In this case, the Court observed that it was unnecessary to decide whether the order issued by the learned single Judge under section 476 was appealable under clause 10 of the Letters Patent. The Court noted that a right of appeal against such an order was provided by section 476B of the Code, and that the appropriate forum for that appeal was also prescribed by section 476B read together with section 195(3). Accordingly, the only relevant question was to determine the court to which appeals against appealable decrees of the single Judge ordinarily lay. The Court explained that, under clause 10 of the Letters Patent of the Allahabad High Court, appeals from the decisions of a single Judge fall to the High Court, and therefore the present appeal was properly within the jurisdiction of the High Court.

The counsel for the appellant relied upon the decision of this Court in M S Sheriff v The State of Madras (1) [1954] S.C.R. 1144, arguing that an appeal under section 476B lay to this Court from the order of a single Judge of a High Court who had refused to register a complaint under section 476. The Court distinguished that precedent, explaining that the earlier case dealt with an appeal from an order of a Division Bench of a High Court, not from a single Judge.
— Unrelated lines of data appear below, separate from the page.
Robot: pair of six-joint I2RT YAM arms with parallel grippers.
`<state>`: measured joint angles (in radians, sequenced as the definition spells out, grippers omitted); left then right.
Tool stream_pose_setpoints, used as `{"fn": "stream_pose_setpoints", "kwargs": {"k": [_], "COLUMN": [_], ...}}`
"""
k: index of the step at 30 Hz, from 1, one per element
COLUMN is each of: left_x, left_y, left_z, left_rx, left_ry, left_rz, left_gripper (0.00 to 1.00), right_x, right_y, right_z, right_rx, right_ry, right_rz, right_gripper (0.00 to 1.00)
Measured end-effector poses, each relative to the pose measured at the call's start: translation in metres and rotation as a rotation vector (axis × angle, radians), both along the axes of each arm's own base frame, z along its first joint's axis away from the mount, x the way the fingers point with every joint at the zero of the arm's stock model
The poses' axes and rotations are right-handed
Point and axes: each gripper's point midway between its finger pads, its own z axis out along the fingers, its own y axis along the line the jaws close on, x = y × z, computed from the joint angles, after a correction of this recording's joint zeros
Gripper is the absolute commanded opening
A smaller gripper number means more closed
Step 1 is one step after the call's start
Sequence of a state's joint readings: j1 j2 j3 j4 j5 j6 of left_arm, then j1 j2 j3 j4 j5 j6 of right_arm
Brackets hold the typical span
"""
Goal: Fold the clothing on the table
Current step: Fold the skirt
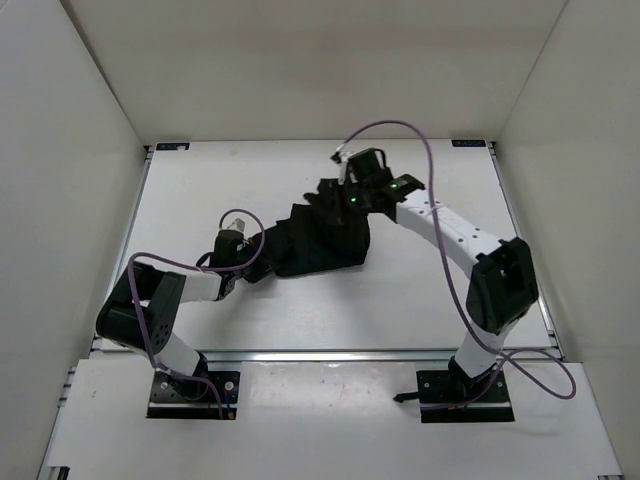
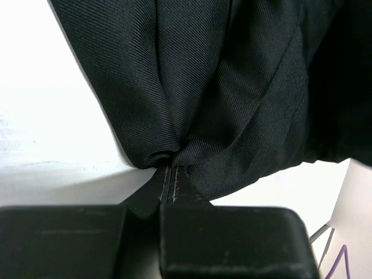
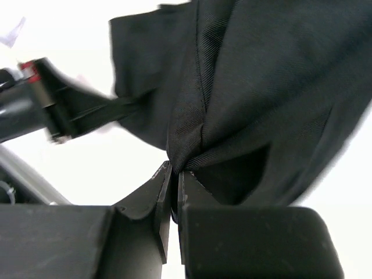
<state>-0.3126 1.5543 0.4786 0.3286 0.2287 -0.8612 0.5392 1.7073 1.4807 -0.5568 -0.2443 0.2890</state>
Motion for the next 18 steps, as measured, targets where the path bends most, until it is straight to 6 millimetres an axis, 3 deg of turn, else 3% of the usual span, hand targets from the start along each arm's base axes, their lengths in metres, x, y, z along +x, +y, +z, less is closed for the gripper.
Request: {"fn": "stream_pose_setpoints", "kwargs": {"k": [5,10,18], "left_x": [0.003,0.004,0.001], "left_y": [0.001,0.003,0.005], "left_z": [0.000,0.000,0.000], "left_rx": [-0.006,-0.010,-0.023], "left_ry": [-0.007,-0.014,-0.019], "left_rz": [0.006,0.010,0.011], "left_gripper": [0.00,0.00,0.00], "right_x": [-0.021,-0.034,-0.047], "right_y": [0.064,0.109,0.150], "right_z": [-0.020,-0.045,-0.085], "right_rx": [0.005,0.007,0.003], "right_ry": [0.040,0.078,0.140], "right_rz": [0.137,0.228,0.365], "right_gripper": [0.00,0.00,0.00]}}
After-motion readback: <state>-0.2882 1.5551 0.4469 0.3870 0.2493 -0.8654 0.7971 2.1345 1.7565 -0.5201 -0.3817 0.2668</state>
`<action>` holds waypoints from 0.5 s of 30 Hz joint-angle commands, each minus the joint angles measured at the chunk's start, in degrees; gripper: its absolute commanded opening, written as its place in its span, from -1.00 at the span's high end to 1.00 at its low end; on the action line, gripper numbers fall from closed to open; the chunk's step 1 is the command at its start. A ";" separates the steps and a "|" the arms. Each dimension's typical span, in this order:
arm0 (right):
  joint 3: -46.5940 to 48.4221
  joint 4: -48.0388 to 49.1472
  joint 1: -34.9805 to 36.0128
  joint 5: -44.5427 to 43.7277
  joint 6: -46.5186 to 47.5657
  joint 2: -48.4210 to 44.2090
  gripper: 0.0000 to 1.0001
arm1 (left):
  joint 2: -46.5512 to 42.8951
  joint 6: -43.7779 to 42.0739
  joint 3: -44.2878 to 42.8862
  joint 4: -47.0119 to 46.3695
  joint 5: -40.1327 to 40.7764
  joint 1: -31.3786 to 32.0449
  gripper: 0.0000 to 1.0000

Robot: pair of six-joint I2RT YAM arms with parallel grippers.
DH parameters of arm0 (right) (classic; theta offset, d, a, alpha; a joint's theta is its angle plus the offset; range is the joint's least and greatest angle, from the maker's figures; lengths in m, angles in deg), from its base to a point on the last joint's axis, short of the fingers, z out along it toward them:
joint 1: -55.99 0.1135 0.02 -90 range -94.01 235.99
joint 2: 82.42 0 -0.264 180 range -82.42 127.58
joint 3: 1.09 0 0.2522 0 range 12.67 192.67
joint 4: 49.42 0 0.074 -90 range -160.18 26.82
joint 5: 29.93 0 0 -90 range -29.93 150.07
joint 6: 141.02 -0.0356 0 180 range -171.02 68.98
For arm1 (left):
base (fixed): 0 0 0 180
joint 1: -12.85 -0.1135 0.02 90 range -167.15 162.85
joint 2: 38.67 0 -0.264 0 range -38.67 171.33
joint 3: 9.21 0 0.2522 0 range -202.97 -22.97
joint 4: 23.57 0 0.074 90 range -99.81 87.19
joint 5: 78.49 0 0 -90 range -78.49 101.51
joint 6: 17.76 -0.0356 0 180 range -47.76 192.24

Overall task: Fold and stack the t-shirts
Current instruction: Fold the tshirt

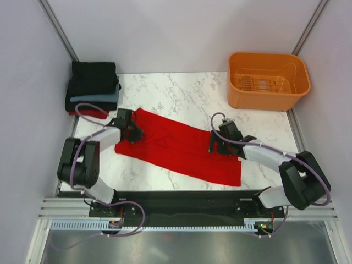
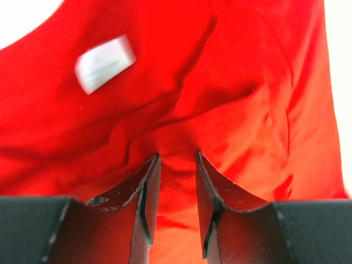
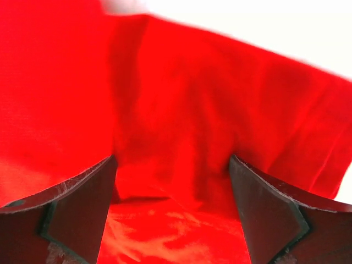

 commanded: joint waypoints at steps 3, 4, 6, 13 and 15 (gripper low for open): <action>-6.33 -1.70 13.00 12.34 -16.51 -3.13 -0.84 | 23.80 -3.13 -29.61 9.54 3.33 3.97 0.23; -4.33 -1.00 15.29 15.66 -18.01 -3.66 -0.86 | 27.67 -3.56 -35.58 11.73 3.33 4.67 0.21; 0.84 -0.81 21.42 19.37 -20.12 -3.92 -0.89 | 42.51 -5.58 -57.01 19.19 -3.29 5.64 0.19; 15.19 -13.44 28.49 18.35 -16.55 -10.24 -0.96 | 58.23 -15.69 -100.70 39.71 -8.89 8.45 0.10; 17.66 -15.83 27.53 14.30 -14.25 -10.34 -0.96 | 49.13 -17.18 -91.31 36.64 -8.63 8.11 0.07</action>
The Court further clarified that no appeal lies to this Court against the decision of a Division Bench of a High Court; consequently, an appeal under section 476B from a Division Bench order must lie to this Court. The Court observed that the fact an appeal may lie to this Court from the order of a single Judge when the High Court certifies, under Article 132 of the Constitution, that the matter involves a substantial question of law, did not support the appellant’s claim that the present appeal was competent before this Court. The Court held that it could not be said that an appeal ordinarily lies to this Court from the judgment of a single Judge, because such an appeal would arise only when a certificate under Article 132 is issued. Accordingly, the Court concluded that the present appeal did not lie to this Court but to the High Court of Judicature at Allahabad, directed that the memorandum of appeal be returned for presentation to the proper court, and declared the appeal incompetent.